WHAT IS BEING ASKED: Exactness is required throughout. Return every record once more.

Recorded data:
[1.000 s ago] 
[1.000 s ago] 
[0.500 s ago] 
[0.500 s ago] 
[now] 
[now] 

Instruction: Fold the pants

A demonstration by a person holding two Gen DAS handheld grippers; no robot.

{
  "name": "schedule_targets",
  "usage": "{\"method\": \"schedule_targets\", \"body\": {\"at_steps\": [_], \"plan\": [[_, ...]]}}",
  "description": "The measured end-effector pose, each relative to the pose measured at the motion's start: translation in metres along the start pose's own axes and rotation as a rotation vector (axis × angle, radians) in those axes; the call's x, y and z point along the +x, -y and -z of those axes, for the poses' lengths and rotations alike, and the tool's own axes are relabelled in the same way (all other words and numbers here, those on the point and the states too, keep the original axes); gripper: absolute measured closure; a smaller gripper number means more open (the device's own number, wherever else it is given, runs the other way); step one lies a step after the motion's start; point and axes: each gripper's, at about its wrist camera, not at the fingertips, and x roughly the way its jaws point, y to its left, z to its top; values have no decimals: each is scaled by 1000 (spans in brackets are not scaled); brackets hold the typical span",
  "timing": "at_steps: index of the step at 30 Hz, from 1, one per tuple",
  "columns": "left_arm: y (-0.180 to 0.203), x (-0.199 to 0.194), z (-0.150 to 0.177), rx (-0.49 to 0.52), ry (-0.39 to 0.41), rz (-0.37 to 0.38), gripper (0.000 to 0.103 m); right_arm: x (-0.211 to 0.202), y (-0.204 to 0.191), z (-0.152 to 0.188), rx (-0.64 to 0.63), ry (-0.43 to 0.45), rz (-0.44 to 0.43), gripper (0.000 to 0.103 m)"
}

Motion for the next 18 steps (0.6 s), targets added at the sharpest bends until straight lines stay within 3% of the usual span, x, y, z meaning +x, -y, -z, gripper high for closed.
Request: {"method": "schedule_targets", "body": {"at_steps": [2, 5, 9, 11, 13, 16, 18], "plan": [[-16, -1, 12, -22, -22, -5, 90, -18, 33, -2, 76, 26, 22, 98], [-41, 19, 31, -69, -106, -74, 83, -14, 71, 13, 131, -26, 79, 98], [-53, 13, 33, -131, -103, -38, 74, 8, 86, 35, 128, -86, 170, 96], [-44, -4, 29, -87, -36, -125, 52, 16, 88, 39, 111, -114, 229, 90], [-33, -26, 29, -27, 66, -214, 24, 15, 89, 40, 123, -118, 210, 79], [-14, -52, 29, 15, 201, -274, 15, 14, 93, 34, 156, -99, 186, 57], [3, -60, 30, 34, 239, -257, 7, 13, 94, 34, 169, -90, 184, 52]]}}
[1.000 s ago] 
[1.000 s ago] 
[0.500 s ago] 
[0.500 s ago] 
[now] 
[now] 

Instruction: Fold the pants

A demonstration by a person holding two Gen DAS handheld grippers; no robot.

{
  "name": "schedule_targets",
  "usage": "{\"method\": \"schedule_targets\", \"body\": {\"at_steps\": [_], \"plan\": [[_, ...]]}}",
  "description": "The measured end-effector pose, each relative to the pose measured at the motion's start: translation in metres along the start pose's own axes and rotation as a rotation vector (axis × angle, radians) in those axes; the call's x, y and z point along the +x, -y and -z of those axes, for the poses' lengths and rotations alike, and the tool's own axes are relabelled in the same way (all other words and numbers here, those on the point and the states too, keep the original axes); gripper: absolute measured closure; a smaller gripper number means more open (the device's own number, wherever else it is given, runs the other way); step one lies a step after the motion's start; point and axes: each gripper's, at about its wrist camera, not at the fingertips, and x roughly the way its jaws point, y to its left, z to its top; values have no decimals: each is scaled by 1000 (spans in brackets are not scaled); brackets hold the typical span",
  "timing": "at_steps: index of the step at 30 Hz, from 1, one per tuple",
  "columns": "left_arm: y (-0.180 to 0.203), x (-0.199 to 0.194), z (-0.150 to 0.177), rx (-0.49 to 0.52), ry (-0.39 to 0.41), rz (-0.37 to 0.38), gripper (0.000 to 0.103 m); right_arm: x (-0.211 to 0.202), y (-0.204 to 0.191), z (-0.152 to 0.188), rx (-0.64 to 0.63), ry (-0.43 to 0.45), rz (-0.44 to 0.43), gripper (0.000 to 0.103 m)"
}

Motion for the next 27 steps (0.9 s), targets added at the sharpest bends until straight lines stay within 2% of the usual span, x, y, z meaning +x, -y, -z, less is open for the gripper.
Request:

OUTPUT FOR THIS EXERCISE:
[1.000 s ago] 
[1.000 s ago] 
[0.500 s ago] 
[0.500 s ago] 
[now] 
[now] 

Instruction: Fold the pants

A demonstration by a person holding two Gen DAS handheld grippers; no robot.

{
  "name": "schedule_targets",
  "usage": "{\"method\": \"schedule_targets\", \"body\": {\"at_steps\": [_], \"plan\": [[_, ...]]}}",
  "description": "The measured end-effector pose, each relative to the pose measured at the motion's start: translation in metres along the start pose's own axes and rotation as a rotation vector (axis × angle, radians) in those axes; the call's x, y and z point along the +x, -y and -z of those axes, for the poses' lengths and rotations alike, and the tool's own axes are relabelled in the same way (all other words and numbers here, those on the point and the states too, keep the original axes); gripper: absolute measured closure; a smaller gripper number means more open (the device's own number, wherever else it is given, runs the other way); step one lies a step after the motion's start; point and axes: each gripper's, at about its wrist camera, not at the fingertips, and x roughly the way its jaws point, y to its left, z to its top; values have no decimals: each is scaled by 1000 (spans in brackets are not scaled); brackets hold the typical span",
  "timing": "at_steps: index of the step at 30 Hz, from 1, one per tuple",
  "columns": "left_arm: y (-0.180 to 0.203), x (-0.199 to 0.194), z (-0.150 to 0.177), rx (-0.49 to 0.52), ry (-0.39 to 0.41), rz (-0.37 to 0.38), gripper (0.000 to 0.103 m); right_arm: x (-0.211 to 0.202), y (-0.204 to 0.191), z (-0.152 to 0.188), rx (-0.64 to 0.63), ry (-0.43 to 0.45), rz (-0.44 to 0.43), gripper (0.000 to 0.103 m)"
}

Motion for the next 18 steps (0.6 s), targets added at the sharpest bends until straight lines stay within 3% of the usual span, x, y, z meaning +x, -y, -z, gripper high for closed.
Request: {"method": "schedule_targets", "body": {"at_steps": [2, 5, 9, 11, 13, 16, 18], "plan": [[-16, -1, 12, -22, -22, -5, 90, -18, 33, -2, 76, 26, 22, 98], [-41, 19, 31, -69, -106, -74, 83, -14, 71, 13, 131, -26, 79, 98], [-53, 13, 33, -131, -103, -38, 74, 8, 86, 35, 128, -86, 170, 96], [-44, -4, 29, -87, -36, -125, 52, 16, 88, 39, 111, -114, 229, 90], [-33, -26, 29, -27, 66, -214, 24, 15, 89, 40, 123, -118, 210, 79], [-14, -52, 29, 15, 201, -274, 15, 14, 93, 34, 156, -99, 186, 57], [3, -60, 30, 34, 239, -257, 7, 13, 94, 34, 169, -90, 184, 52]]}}
[1.000 s ago] 
[1.000 s ago] 
[0.500 s ago] 
[0.500 s ago] 
[now] 
[now] 

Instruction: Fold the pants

A demonstration by a person holding two Gen DAS handheld grippers; no robot.

{
  "name": "schedule_targets",
  "usage": "{\"method\": \"schedule_targets\", \"body\": {\"at_steps\": [_], \"plan\": [[_, ...]]}}",
  "description": "The measured end-effector pose, each relative to the pose measured at the motion's start: translation in metres along the start pose's own axes and rotation as a rotation vector (axis × angle, radians) in those axes; the call's x, y and z point along the +x, -y and -z of those axes, for the poses' lengths and rotations alike, and the tool's own axes are relabelled in the same way (all other words and numbers here, those on the point and the states too, keep the original axes); gripper: absolute measured closure; a smaller gripper number means more open (the device's own number, wherever else it is given, runs the other way); step one lies a step after the motion's start; point and axes: each gripper's, at about its wrist camera, not at the fingertips, and x roughly the way its jaws point, y to its left, z to its top; values have no decimals: each is scaled by 1000 (spans in brackets are not scaled); brackets hold the typical span",
  "timing": "at_steps: index of the step at 30 Hz, from 1, one per tuple",
  "columns": "left_arm: y (-0.180 to 0.203), x (-0.199 to 0.194), z (-0.150 to 0.177), rx (-0.49 to 0.52), ry (-0.39 to 0.41), rz (-0.37 to 0.38), gripper (0.000 to 0.103 m); right_arm: x (-0.211 to 0.202), y (-0.204 to 0.191), z (-0.152 to 0.188), rx (-0.64 to 0.63), ry (-0.43 to 0.45), rz (-0.44 to 0.43), gripper (0.000 to 0.103 m)"
}

Motion for the next 27 steps (0.9 s), targets added at the sharpest bends until straight lines stay within 2% of the usual span, x, y, z meaning +x, -y, -z, less is open for the gripper.
Request:

This output is now complete.